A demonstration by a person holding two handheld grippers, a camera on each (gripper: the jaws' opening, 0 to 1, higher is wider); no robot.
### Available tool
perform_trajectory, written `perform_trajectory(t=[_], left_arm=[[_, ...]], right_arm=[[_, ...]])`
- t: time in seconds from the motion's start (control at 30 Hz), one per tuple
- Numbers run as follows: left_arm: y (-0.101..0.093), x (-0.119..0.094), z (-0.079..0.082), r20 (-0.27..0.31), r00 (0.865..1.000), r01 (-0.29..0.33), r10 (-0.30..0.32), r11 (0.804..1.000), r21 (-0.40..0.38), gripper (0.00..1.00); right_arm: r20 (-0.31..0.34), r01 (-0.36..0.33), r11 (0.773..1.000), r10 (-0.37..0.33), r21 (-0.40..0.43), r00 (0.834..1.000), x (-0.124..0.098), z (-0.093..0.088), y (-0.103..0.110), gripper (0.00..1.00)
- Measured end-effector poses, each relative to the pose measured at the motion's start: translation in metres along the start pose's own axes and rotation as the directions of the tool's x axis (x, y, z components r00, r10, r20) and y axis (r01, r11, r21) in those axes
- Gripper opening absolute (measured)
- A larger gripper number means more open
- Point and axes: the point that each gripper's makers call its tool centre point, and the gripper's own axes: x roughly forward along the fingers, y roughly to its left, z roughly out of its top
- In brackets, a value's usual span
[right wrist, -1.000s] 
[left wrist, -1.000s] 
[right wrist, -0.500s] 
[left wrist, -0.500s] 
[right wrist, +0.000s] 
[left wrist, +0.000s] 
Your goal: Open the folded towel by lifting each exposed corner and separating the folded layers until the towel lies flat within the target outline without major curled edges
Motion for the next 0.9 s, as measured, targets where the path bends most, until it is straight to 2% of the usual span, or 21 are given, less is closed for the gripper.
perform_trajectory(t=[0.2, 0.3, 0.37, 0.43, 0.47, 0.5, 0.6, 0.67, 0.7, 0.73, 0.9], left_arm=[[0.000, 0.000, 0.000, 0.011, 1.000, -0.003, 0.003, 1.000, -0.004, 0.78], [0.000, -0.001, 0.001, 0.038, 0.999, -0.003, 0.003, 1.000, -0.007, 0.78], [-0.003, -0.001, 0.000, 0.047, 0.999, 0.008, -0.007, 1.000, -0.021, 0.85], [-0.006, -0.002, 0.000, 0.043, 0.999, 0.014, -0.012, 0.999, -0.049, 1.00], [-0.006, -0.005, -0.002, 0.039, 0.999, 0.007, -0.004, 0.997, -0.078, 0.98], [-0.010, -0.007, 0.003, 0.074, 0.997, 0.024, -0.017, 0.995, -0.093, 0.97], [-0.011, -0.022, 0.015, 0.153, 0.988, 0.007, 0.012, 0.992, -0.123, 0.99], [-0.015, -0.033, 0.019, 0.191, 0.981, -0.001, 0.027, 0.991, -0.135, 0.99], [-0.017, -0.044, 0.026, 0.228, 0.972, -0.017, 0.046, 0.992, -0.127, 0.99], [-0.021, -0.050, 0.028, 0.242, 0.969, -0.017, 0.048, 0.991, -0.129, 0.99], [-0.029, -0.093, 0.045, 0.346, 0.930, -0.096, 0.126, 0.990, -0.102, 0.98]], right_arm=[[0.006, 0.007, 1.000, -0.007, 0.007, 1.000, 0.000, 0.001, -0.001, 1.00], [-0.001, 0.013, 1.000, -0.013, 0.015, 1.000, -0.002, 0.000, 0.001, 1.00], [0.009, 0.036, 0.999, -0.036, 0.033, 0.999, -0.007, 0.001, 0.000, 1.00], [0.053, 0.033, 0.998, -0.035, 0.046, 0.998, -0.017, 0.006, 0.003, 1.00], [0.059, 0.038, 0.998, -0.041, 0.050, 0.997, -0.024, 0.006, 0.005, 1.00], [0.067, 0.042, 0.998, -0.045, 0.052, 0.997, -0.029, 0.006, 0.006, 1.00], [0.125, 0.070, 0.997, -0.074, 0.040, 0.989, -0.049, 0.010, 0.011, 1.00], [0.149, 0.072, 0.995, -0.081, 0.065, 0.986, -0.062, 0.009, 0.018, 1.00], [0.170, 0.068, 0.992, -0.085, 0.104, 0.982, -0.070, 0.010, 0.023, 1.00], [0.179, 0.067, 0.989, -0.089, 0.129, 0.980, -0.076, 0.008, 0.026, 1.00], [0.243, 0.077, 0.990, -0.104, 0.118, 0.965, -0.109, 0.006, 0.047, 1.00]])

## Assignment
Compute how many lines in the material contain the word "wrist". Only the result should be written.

## Exercise answer
6